B.12-25-1821, Clarissa (Clara Harlow) Barton, an unpaid nurse during Civil War, organized hospitals and helped gather identification records on the missing and dead. Worked with the newly formed International Red Cross during the Franco-Prussian war and in 1881 organizaed the American Red Cross in spite of vigorous U.S. government opposition.

B. 12-25-1840, Agnes Elisabeth Winona Leclercq Joy Salm-Salm, Princess, started out as a circus performer, and through adventuring eventually received the Prussian Medal of Honor (but was denied the German Iron Cross because it was limited to men) for army relief work.

B. 12-25-1850, Isabella Valancy Crawford, Canada's first important woman poet with outstanding descriptive abilities. She died in abject poverty.

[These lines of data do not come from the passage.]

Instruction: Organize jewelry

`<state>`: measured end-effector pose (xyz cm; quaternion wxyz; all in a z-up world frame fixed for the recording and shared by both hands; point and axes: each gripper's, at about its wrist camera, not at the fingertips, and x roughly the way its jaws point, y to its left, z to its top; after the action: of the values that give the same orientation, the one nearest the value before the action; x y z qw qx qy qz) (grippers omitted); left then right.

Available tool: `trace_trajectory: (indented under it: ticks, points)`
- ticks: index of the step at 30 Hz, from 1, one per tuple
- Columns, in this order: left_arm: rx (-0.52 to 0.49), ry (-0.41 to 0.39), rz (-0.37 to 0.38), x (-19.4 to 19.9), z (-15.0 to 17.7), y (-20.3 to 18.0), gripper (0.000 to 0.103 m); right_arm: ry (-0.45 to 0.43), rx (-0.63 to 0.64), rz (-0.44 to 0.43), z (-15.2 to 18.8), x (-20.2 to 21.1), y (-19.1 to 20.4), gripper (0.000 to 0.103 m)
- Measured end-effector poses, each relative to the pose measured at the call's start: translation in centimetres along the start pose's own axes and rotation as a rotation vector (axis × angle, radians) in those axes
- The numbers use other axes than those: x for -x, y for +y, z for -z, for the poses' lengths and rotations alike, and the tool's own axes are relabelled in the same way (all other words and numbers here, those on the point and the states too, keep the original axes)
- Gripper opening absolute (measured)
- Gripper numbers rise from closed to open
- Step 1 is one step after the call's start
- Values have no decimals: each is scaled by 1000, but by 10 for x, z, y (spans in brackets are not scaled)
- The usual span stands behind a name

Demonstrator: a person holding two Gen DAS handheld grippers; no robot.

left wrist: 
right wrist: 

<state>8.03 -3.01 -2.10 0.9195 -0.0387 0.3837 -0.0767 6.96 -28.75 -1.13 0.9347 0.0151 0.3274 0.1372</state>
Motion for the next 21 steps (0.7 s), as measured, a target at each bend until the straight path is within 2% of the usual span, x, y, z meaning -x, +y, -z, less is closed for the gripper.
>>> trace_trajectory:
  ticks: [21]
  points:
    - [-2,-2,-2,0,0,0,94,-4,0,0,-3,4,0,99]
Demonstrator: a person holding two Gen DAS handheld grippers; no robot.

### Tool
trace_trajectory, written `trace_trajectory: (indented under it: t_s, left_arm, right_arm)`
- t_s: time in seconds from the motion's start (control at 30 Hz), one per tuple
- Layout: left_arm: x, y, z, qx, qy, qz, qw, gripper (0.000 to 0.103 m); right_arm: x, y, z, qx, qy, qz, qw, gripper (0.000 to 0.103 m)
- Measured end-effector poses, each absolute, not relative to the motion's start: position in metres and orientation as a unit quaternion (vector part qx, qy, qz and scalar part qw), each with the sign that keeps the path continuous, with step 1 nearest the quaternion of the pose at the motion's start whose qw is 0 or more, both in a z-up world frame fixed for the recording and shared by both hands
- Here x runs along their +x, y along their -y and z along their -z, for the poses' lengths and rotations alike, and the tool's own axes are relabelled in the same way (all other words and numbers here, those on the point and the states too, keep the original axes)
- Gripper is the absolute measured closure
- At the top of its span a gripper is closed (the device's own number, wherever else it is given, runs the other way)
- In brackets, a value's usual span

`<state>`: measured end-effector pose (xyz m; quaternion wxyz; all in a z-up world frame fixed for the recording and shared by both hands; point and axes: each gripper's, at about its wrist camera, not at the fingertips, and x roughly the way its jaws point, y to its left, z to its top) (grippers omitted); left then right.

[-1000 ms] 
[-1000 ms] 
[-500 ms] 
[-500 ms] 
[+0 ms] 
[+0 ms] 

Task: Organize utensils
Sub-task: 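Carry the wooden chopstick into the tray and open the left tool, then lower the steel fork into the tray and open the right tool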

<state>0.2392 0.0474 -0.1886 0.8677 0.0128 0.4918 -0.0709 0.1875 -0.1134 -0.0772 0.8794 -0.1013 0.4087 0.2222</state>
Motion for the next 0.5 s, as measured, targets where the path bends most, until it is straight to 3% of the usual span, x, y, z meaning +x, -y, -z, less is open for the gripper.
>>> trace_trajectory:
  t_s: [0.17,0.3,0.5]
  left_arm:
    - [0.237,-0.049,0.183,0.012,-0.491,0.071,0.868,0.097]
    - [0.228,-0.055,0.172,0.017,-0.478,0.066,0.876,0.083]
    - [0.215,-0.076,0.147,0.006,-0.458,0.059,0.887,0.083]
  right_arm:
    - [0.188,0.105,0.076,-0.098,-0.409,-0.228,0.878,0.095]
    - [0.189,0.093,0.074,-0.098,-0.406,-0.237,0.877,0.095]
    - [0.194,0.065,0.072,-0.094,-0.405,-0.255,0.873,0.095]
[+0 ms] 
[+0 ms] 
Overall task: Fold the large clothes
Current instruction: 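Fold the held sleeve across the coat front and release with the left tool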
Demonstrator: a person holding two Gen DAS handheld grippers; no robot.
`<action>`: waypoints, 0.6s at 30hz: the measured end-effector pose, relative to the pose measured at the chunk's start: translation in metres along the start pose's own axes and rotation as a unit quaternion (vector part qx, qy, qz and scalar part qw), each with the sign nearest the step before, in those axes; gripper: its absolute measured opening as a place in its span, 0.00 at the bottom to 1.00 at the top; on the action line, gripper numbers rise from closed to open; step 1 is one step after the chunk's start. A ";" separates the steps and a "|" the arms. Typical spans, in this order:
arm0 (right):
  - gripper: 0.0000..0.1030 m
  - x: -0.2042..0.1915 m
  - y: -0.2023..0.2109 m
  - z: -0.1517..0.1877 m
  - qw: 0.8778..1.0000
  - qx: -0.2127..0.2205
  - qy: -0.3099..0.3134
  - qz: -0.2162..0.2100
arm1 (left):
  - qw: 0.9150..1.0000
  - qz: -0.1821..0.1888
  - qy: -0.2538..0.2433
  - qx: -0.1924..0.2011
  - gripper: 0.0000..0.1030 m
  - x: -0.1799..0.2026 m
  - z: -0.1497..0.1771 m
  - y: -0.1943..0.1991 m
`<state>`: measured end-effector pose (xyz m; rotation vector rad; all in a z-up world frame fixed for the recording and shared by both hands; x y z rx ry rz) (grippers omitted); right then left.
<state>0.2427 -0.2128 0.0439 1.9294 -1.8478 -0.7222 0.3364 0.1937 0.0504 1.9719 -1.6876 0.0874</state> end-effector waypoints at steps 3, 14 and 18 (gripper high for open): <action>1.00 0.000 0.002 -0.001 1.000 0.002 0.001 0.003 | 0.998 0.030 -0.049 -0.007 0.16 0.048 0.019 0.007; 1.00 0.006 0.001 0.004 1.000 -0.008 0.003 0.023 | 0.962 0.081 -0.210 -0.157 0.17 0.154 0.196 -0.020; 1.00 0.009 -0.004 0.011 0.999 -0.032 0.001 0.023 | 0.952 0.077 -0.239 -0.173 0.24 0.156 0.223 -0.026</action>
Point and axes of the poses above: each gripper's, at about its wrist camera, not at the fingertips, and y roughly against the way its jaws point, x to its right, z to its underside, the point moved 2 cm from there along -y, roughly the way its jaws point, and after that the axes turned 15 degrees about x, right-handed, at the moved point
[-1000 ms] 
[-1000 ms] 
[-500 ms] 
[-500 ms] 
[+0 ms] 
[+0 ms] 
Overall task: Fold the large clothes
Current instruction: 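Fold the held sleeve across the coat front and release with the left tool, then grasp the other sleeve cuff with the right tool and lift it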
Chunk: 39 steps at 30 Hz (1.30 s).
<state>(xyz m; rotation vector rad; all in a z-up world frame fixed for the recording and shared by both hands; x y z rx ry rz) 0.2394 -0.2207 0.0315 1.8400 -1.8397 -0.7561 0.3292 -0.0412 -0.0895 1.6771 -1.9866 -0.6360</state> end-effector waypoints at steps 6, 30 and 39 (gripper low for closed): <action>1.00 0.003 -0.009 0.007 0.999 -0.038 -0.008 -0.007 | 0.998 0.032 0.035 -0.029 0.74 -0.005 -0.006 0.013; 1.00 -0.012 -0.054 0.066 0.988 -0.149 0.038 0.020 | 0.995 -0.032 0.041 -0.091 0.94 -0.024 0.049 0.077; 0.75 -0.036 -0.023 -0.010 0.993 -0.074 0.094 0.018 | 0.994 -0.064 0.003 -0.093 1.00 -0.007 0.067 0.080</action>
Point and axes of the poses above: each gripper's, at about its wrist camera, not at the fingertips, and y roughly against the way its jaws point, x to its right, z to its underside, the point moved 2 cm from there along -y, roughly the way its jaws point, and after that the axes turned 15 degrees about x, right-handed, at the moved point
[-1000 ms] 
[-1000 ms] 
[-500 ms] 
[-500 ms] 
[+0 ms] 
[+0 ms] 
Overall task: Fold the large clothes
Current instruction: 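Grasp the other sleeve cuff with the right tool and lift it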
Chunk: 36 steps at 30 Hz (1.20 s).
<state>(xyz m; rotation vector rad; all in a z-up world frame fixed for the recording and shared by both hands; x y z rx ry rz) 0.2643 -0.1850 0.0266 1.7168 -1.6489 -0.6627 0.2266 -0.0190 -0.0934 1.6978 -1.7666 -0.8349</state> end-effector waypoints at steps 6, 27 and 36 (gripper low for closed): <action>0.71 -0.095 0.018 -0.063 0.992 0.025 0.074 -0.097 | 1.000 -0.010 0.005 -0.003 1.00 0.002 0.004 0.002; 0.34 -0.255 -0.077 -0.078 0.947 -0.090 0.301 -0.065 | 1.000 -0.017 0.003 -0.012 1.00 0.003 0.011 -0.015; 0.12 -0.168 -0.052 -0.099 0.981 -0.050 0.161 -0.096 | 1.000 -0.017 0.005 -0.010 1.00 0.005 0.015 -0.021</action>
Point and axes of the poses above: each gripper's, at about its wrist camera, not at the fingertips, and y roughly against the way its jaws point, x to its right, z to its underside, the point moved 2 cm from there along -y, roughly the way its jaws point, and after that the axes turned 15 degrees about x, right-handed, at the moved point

B. 12-25-1864, Flora Juliette Cooke, first director of the School of Education at the University of Chicago then named principal of the Francis W. Parker School in Chicago (1901-1934). Lifelong association with Zonia Baber geographer and teacher. FJC's mother had been a school teacher before her marriage and was a community activist.

B. 12-25-1865, Evangeline Booth, head of the U.S. Salvation Army. Chosen by her father to head Canadian Salvation Army, then headed the U.S. group for 30 years.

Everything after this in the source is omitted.